- Battle of Walaja: Part of the Islamic conquest of Persia Campaigns of Khalid ibn al-Walid
| Date | May 633 |
| Location | Mesopotamia |
| Result | Rashidun Caliphate victory |

Belligerents
- Rashidun Caliphate: Sasanian Empire, Christian Arab allies

Commanders and leaders
- Khalid ibn al-Walid Al-Muthanna ibn Haritha: Andarzaghar † Bahman Jadhuyih

Strength
- 15,000: 15,000–30,000^{[page needed]}

Casualties and losses
- ~2,000+^{[page needed]}: 20,000^{[page needed]}

= Battle of Walaja =

633 battle between Rashidun Caliphate and Sassanid Empire

The Battle of Walaja (معركة الولجة) was fought in Mesopotamia in May 633 between the Rashidun Caliphate army under Khalid ibn al-Walid and Al-Muthanna ibn Haritha against the Sassanid Empire and its Arab allies.

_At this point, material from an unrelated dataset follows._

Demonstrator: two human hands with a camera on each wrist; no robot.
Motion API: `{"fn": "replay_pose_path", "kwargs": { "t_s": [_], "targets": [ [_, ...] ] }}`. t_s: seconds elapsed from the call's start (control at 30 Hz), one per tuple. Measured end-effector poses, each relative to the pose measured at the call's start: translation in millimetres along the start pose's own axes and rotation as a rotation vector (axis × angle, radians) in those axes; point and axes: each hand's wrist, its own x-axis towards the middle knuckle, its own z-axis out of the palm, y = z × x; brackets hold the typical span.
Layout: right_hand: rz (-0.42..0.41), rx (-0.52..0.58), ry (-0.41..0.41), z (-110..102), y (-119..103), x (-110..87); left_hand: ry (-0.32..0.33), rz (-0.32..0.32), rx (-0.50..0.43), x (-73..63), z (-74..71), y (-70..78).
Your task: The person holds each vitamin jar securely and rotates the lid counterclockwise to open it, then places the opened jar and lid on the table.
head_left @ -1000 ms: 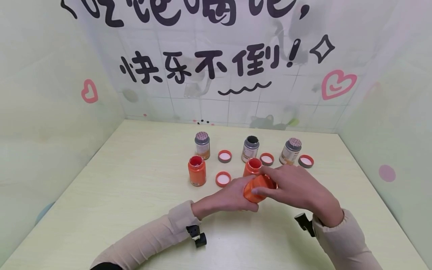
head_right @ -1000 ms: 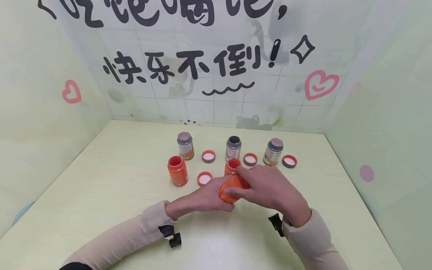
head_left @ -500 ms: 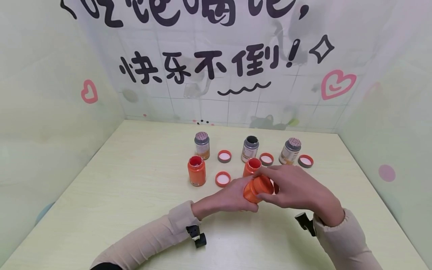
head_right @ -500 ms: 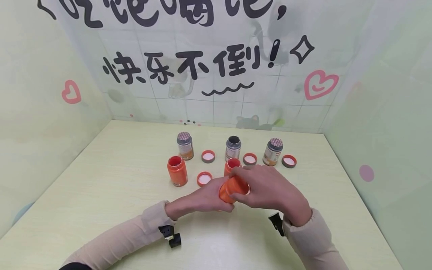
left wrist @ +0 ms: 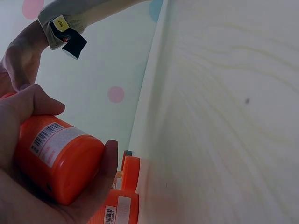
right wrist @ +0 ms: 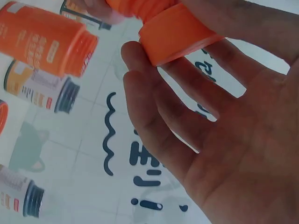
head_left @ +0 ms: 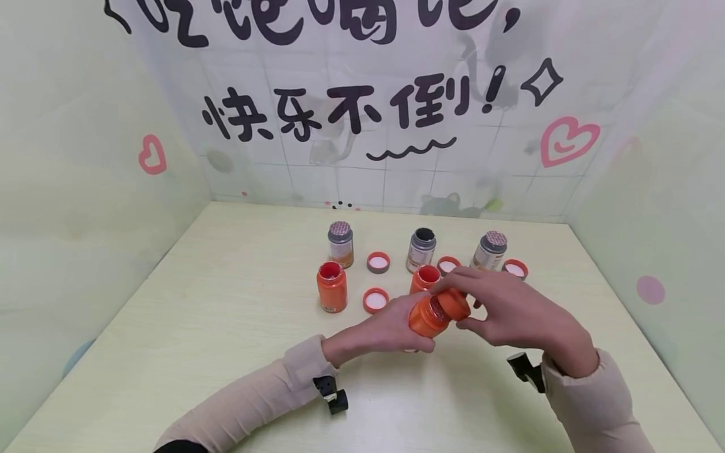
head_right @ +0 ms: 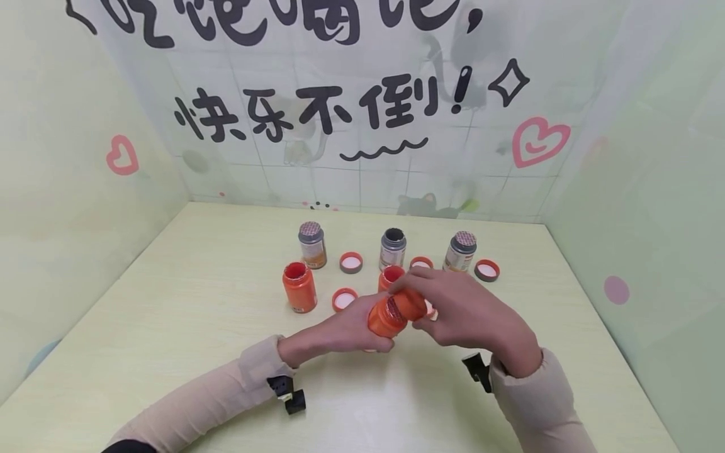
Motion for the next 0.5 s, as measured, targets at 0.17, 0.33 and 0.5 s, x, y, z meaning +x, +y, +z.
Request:
{"fn": "replay_pose_path", "kwargs": {
  "t_s": [0.17,0.33,0.5],
  "targets": [
    [0.02,0.011,0.077,-14.3,10.6,-9.8,0.01,-0.009,0.022,1.6,0.0,0.4],
    [0.055,0.018,0.111,-25.9,21.9,-17.8,0.032,-0.019,0.038,1.2,2.5,-1.3],
    [0.054,0.044,0.133,-31.2,34.9,-21.9,0.031,0.001,0.017,1.4,7.5,-0.7]
  ]
}}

Khalid defeated the Sasanian forces by using a variation of the double envelopment tactical manoeuvre, similar to the manoeuvre that Hannibal had used to defeat the Roman forces at the Battle of Cannae.

==Prelude==
The Islamic prophet Muhammad died on 8 June 632, Abu Bakr succeeded him as first Caliph. Abu Bakr's Caliphate lasted for 27 months, during which he crushed the rebellion of the Arab tribes throughout Arabia in the successful campaign against Apostasy, and restored the authority of Madinah over Arabia. Once the rebellions had been put down, Abu Bakr realized that the Sassanid Empire and the Byzantine Empire both threatened the borders of the nascent Muslim state and that passiveness would only lead to invasion. He therefore launched campaigns against the Sasanian Empire and the Byzantine Empire, setting in motion a historical trajectory that in just a few decades would lead to one of the largest empires in history.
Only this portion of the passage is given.